The daunting bit, you found a school you know yourself and now to put yourself across on paper to be considered. This whole process is a scary proposition as in applying for any role we make ourselves vulnerable.
If you haven’t read my two previous blogs on you and the school please do have a look at those here and here.
Vision boarding is the first part of a method that I put together a decade ago to align my actions with my thoughts and beliefs strategically. We started this process In the ‘you’ section of these blogs. Get yourself a piece of paper and a pen. In the corners of a triangle, write ‘my vision’ ‘the school’s vision’ and finally ‘our joint vision’.
Let’s start with the school, look again at the OFSTED report, the school’s dashboard, school website, Facebook, Twitter and Mumsnet. To find out the way the school operates, what is the school’s day today? You must build an idea not only in your head but on this sheet of paper. The next task here is to write the culture of the school in the language used in your research.
For example, in applying for a head of year role when talking about behaviour systems if the website talks primarily around social justice and restorative practices use that in the vision boarding process do not be tempted to bastardise these into your lexicon.
Now move onto the ‘you’ section off the triangle. First, read the job description and write down your vision for the role, do not consider any obstacles here, this is magic wand time; If you had all of the resources and all of the time what would the position look?
In the centre of the triangle now write down every single leadership and teaching experience that you are proud of, this is not the time to be humble, write down everything supporting colleagues in the next classroom, pupils across the school, everything.
Now, we are nearly at the stage where we start writing. The trick is to merge the visions, examples and language while putting your best self forward. Before you do there is another task structure your examples in the form of the STAR method (keep these somewhere they’ll be used in both application and interview stages).
Situation: Describe the task that you needed to accomplish. Think specifics this not a generalised description of what was done. Details here are crucial and remember the person reading your application usually doesnt know you.
Task: What were the aims?
Action: What did you do? Describe your efforts, keep this centred on you. Here write in the first person or write in the third person and adapt back from we to I.
Result: The time for humble pie is over; what was the outcome? What part did you play in it? What were all the positives? Was there any personal reflection and learning involved?
Time to put pen to paper, or fingers to keyboard. I always start with a paragraph dedicated to core purpose, if you are struggling, ask yourself why you are teaching. Then ask again until you get down to the root of your reasons for your chosen career.
“I fundamentally believe that all pupil should be afforded the same life opportunities regardless of…”
Now for the rest of the application.
- Your statement is about including the best things; it is not a chronological plot of your career, remember your letter comes with your job history. Why duplicate what is already there? The trick is in the choosing of what to include more is not necessarily better.
- Use the examples from the above task to show off your skills related to the job description.
- Use a formal setting, salutations and keep the tone professionally engaging.
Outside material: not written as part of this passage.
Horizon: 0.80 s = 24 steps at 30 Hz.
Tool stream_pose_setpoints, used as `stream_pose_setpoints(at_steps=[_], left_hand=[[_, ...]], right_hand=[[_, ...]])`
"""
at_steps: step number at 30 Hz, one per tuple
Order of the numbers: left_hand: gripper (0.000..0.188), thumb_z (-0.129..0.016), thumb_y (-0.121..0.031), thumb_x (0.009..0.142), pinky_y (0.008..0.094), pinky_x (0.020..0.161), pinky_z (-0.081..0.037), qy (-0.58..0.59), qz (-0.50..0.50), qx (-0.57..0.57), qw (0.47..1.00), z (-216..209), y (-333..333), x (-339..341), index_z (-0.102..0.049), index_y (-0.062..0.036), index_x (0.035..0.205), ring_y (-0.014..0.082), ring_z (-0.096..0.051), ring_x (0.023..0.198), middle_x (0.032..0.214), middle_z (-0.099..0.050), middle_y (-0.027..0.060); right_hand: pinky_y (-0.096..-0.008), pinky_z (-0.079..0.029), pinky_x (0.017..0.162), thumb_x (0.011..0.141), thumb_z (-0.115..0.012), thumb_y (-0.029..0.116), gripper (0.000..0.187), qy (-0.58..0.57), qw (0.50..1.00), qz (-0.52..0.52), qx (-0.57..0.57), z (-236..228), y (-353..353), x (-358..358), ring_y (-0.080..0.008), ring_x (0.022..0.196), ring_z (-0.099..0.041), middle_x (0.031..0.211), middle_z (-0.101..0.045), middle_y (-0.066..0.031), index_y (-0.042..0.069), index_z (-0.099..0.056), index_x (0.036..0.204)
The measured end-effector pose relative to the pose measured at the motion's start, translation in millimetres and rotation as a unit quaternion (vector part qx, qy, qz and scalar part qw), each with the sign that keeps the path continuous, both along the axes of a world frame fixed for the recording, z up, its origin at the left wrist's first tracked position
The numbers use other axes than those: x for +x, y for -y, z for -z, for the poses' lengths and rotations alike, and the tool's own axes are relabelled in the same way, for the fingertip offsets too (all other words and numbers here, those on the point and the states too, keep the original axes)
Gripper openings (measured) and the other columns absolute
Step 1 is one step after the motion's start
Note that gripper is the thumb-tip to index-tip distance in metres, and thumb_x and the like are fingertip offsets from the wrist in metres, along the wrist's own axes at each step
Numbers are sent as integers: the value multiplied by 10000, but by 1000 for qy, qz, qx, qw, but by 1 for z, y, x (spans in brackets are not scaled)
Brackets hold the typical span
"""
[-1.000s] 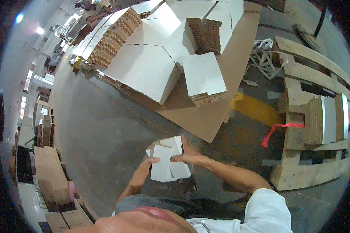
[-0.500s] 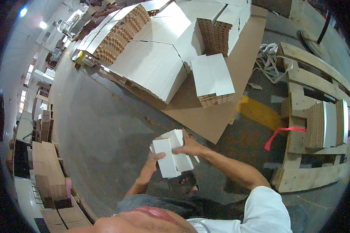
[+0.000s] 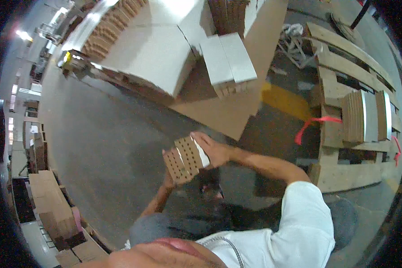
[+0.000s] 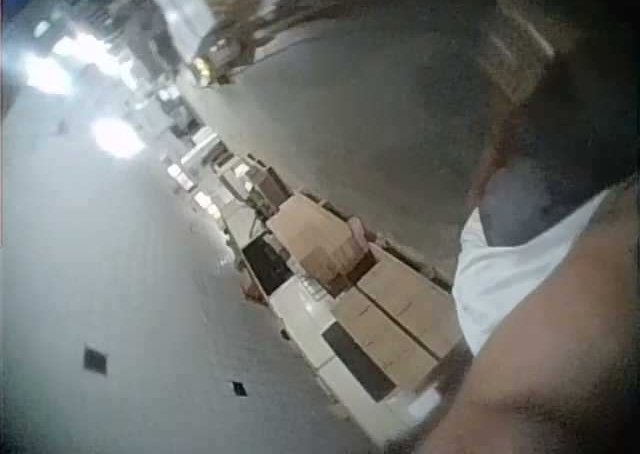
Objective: The person picks up several wooden blocks from a table and stacks them together onto a wooden pallet.
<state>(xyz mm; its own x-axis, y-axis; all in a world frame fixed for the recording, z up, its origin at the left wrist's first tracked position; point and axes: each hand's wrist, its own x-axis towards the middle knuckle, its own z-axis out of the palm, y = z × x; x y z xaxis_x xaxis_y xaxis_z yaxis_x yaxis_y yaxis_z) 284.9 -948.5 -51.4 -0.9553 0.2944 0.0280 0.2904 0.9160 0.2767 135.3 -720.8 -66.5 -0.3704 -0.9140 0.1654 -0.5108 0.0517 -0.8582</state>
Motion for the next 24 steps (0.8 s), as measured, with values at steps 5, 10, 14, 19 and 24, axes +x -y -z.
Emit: stream_pose_setpoints(at_steps=[5, 10, 14, 19, 24], left_hand=[[1299, -870, -319, 633, 443, 1156, -149, 110, -42, 282, 952, 49, 17, 12, 83, -113, 1492, 265, -232, 1383, 1512, -188, 114], [798, -651, -492, 841, 522, 1137, -198, 91, -103, 642, 754, 25, -17, 9, -280, -131, 1448, 270, -316, 1335, 1447, -347, 87], [1034, -789, -436, 714, 448, 1076, -339, 118, -123, 595, 785, 55, -15, 20, -153, -117, 1464, 247, -324, 1330, 1452, -298, 89], [693, -713, -341, 820, 411, 930, -476, 136, -116, 577, 797, 90, 16, 40, -378, -51, 1352, 227, -534, 1111, 1294, -492, 122], [665, -739, -321, 814, 365, 902, -480, 1, 26, 361, 932, 69, 22, 34, -437, -26, 1328, 220, -557, 1129, 1235, -561, 114]], right_hand=[[-417, -331, 1087, 659, -828, 289, 1237, -36, 999, 11, 22, 18, -3, -3, -440, 1334, -285, 1464, -166, -285, -26, 53, 1468], [-434, -393, 1029, 685, -798, 277, 1127, -113, 993, 12, -27, 16, -18, -12, -468, 1277, -354, 1416, -235, -329, -95, -47, 1438], [-425, -341, 1074, 656, -805, 327, 1184, -42, 998, 2, -38, 46, -21, -7, -460, 1344, -263, 1442, -191, -316, -74, -25, 1451], [-422, -367, 1064, 668, -810, 330, 1237, -53, 998, 1, -46, 29, -1, -4, -447, 1322, -296, 1438, -200, -290, -49, 58, 1463], [-461, -371, 1051, 623, -839, 379, 1339, -7, 999, 29, -33, 12, -11, 7, -462, 1291, -321, 1406, -240, -293, -28, 127, 1456]])
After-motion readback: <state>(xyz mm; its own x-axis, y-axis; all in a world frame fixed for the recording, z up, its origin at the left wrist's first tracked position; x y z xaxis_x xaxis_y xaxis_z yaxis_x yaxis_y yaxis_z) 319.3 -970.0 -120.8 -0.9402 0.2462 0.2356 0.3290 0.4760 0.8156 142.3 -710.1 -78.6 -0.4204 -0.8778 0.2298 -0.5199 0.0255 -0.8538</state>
- Avoid abbreviations, yes you may know what LAC, CLA, HAP, HPA, NSR, etc. are but does the reader?
- As you rise the ranks, where you have to cut, remove your practice in the classroom. It is already assumed that you are an excellent practitioner at senior levels. Don’t include bumph is serve no one.
- Proofread, proofread and then proofread the letter again. I personal believe grammar and the quality of English shouldn’t be a consideration in an application, but it is. I once had feedback that I had a single typo in my letter.